_Exercise requirements_: The word "straight" occurs in some lines of the data. Return each such line.
Study material Block Start
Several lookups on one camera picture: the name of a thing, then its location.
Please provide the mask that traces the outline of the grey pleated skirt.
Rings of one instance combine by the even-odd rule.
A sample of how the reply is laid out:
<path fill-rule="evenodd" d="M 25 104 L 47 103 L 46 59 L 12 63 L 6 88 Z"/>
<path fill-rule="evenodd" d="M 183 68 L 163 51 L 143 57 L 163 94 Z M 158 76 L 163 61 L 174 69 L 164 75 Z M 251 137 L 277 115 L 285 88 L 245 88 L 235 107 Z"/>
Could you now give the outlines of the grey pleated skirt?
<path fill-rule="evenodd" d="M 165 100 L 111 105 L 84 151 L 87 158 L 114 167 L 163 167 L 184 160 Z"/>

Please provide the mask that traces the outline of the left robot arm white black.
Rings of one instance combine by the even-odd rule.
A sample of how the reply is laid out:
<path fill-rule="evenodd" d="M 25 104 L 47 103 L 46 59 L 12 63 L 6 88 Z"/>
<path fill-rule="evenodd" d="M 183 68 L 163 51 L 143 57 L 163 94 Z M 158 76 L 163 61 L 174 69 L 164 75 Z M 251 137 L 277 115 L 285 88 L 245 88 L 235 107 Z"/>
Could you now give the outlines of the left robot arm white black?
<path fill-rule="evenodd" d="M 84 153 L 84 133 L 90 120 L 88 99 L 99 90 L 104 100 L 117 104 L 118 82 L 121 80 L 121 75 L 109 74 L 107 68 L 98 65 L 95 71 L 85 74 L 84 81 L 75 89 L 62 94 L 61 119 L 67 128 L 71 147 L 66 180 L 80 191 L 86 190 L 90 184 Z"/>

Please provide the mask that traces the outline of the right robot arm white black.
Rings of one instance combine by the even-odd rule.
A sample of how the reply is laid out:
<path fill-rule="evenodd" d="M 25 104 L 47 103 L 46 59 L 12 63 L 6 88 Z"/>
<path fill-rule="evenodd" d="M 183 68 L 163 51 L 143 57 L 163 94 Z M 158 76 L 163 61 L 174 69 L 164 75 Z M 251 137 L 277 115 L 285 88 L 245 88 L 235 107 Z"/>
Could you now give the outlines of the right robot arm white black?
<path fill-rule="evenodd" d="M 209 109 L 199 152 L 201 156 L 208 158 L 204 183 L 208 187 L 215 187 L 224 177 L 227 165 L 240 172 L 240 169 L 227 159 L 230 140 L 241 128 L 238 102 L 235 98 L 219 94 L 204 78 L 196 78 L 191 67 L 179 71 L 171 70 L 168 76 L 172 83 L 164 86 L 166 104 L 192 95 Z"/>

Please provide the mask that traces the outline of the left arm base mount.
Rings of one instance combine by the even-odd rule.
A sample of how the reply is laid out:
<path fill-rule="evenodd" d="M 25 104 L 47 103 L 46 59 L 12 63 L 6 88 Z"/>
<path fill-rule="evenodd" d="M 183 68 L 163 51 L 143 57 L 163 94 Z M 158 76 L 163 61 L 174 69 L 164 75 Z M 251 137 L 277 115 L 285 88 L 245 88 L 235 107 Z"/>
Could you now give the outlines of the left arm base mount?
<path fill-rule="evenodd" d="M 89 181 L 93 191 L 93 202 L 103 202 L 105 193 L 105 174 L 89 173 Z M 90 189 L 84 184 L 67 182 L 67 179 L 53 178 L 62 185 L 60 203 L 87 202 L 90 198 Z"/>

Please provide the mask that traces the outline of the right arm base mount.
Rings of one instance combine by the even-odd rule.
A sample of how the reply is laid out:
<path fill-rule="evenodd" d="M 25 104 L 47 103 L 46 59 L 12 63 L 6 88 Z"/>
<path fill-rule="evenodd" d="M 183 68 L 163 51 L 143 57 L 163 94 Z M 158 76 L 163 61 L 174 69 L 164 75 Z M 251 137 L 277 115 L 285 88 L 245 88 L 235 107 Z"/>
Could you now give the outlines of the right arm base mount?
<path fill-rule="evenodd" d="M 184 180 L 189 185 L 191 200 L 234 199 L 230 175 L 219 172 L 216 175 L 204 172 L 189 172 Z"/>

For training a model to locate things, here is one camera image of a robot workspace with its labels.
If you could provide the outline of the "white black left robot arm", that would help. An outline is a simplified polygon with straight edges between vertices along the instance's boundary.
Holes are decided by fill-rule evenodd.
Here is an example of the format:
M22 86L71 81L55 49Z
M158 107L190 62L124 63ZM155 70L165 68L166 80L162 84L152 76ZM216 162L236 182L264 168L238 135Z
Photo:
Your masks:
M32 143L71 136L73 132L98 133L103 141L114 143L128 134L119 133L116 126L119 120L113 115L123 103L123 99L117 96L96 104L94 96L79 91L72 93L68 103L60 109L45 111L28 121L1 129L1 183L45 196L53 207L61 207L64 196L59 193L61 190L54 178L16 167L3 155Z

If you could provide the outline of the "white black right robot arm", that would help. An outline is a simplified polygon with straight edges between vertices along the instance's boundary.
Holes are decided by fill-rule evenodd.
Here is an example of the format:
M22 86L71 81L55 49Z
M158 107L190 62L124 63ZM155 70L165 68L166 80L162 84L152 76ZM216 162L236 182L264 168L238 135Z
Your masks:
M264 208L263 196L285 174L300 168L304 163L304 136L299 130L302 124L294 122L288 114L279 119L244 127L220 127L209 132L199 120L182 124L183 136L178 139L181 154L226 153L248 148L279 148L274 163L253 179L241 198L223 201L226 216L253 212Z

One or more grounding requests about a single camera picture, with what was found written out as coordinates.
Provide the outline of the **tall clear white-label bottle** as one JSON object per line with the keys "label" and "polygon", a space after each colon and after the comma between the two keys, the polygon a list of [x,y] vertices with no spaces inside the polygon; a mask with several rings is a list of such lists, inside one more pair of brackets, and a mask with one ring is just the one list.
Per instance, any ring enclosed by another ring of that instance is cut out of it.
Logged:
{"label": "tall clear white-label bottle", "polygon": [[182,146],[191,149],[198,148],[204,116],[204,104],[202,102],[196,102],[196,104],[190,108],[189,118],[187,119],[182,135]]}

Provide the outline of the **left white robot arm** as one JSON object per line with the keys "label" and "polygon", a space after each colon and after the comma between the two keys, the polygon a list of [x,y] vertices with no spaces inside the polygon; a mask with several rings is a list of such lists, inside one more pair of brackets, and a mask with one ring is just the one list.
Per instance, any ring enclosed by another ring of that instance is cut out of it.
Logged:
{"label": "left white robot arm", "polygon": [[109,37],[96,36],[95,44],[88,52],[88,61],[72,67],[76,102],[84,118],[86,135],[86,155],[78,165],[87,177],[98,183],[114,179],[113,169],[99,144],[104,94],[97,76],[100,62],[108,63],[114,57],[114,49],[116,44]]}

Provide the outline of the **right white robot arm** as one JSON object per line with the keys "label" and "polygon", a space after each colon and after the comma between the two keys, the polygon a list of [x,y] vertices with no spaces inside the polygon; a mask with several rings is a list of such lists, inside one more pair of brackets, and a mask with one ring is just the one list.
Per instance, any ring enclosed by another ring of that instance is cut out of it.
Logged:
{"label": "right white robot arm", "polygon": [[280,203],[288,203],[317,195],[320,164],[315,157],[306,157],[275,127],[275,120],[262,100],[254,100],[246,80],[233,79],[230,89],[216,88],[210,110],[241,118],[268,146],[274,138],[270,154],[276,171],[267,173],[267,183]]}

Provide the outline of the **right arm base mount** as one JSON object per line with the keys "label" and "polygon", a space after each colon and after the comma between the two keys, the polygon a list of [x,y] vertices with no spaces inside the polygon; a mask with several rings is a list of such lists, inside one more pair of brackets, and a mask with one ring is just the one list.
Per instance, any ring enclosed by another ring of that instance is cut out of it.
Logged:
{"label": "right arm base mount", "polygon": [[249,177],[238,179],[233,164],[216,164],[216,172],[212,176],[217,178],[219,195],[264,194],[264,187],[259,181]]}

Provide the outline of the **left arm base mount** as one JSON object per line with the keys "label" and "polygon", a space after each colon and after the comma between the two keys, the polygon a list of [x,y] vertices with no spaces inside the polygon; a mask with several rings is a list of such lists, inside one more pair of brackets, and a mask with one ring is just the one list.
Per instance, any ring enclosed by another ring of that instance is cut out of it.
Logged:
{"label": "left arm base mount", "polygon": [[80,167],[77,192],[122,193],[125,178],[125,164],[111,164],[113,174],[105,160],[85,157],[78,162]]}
Study material Block End
_Response to the task_:
If you could provide the outline of the "white black left robot arm", that would help. An outline is a simplified polygon with straight edges between vertices along the instance's boundary.
If you could provide the outline of the "white black right robot arm", that would help. An outline is a simplified polygon with straight edges between vertices along the instance's boundary.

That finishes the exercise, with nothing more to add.